Instructions to follow |
Your job is to set down the listing again exactly as it stands.

START Records to process

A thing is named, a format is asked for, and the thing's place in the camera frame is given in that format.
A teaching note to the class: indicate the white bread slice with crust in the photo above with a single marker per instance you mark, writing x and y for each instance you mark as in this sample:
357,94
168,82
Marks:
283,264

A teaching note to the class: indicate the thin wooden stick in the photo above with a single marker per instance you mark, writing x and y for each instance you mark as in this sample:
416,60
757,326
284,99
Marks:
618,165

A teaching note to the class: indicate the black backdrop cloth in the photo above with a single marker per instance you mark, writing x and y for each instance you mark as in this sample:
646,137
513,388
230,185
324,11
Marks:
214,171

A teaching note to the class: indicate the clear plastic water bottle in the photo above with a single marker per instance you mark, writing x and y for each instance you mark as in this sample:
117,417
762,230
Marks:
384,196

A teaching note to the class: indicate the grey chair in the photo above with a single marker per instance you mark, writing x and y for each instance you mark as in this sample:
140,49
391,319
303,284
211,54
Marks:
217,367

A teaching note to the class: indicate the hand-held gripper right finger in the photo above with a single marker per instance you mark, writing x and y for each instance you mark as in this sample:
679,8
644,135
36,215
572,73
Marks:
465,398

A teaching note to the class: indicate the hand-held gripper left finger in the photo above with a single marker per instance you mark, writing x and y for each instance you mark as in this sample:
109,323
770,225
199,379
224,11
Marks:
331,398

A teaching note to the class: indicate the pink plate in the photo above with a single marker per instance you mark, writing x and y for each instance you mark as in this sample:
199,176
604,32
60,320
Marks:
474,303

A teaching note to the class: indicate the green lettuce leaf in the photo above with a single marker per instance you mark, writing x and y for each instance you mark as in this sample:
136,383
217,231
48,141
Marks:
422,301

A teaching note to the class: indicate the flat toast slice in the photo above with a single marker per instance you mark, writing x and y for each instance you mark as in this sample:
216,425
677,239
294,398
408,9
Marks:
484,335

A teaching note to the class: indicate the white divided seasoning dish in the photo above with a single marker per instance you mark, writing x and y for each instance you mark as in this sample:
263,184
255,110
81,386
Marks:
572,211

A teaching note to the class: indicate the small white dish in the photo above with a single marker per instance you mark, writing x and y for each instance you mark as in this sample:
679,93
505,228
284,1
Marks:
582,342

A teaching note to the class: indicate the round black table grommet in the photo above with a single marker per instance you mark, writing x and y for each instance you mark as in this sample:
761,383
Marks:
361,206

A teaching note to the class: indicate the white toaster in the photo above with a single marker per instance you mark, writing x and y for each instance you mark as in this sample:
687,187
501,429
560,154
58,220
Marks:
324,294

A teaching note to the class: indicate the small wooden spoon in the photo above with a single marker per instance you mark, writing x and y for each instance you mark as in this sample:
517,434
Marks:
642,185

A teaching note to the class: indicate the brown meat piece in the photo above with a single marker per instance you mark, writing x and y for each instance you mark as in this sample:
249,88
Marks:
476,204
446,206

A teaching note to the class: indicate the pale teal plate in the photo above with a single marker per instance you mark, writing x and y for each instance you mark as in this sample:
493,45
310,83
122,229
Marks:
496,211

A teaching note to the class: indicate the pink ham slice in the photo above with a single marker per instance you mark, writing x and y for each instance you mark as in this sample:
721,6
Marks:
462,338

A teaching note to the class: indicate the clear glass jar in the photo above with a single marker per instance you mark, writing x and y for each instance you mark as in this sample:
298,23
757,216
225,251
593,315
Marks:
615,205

END Records to process

Output of the exercise |
A thing is named, a format is asked for, and the thing's place in the camera frame is given in that format.
A teaching note to the class: indicate the white bread slice with crust in the photo above with a single marker per instance you mark, writing x and y for each instance you mark as in this sample:
357,94
168,82
Marks:
283,264

A teaching note to the class: indicate the thin wooden stick in the photo above with a single marker per instance you mark, writing x and y for each instance you mark as in this sample:
416,60
757,326
284,99
Marks:
618,165

A teaching note to the class: indicate the black backdrop cloth in the photo above with a single marker per instance you mark, writing x and y for each instance you mark as in this sample:
646,137
513,388
230,185
324,11
Marks:
214,171

A teaching note to the class: indicate the clear plastic water bottle in the photo above with a single marker per instance you mark, writing x and y for each instance you mark as in this sample:
117,417
762,230
Marks:
384,196

A teaching note to the class: indicate the grey chair in the photo above with a single marker per instance you mark, writing x and y for each instance you mark as in this sample:
140,49
391,319
303,284
211,54
Marks:
217,367

A teaching note to the class: indicate the hand-held gripper right finger in the photo above with a single marker per instance you mark, writing x and y for each instance you mark as in this sample:
679,8
644,135
36,215
572,73
Marks:
465,398

A teaching note to the class: indicate the hand-held gripper left finger in the photo above with a single marker per instance you mark, writing x and y for each instance you mark as in this sample:
109,323
770,225
199,379
224,11
Marks:
331,398

A teaching note to the class: indicate the pink plate in the photo above with a single marker per instance you mark, writing x and y for each instance you mark as in this sample:
199,176
604,32
60,320
Marks:
474,303

A teaching note to the class: indicate the green lettuce leaf in the photo above with a single marker per instance you mark, writing x and y for each instance you mark as in this sample:
136,383
217,231
48,141
Marks:
422,301

A teaching note to the class: indicate the flat toast slice in the photo above with a single marker per instance you mark, writing x and y for each instance you mark as in this sample:
216,425
677,239
294,398
408,9
Marks:
484,335

A teaching note to the class: indicate the white divided seasoning dish in the photo above with a single marker per instance you mark, writing x and y for each instance you mark as in this sample:
263,184
255,110
81,386
Marks:
572,211

A teaching note to the class: indicate the small white dish in the photo above with a single marker per instance you mark, writing x and y for each instance you mark as in this sample:
679,93
505,228
284,1
Marks:
582,342

A teaching note to the class: indicate the round black table grommet in the photo above with a single marker per instance you mark, writing x and y for each instance you mark as in this sample:
761,383
Marks:
361,206

A teaching note to the class: indicate the white toaster in the photo above with a single marker per instance you mark, writing x and y for each instance you mark as in this sample:
687,187
501,429
560,154
58,220
Marks:
324,294

A teaching note to the class: indicate the small wooden spoon in the photo above with a single marker per instance you mark, writing x and y for each instance you mark as in this sample:
517,434
Marks:
642,185

A teaching note to the class: indicate the brown meat piece in the photo above with a single marker per instance you mark, writing x and y for each instance you mark as in this sample:
249,88
Marks:
476,204
446,206

A teaching note to the class: indicate the pale teal plate in the photo above with a single marker per instance you mark, writing x and y for each instance you mark as in this sample:
493,45
310,83
122,229
Marks:
496,211

A teaching note to the class: indicate the pink ham slice in the photo above with a single marker per instance you mark, writing x and y for each instance you mark as in this sample:
721,6
Marks:
462,338

A teaching note to the class: indicate the clear glass jar in the photo above with a single marker per instance you mark, writing x and y for each instance you mark as in this sample:
298,23
757,216
225,251
593,315
Marks:
615,205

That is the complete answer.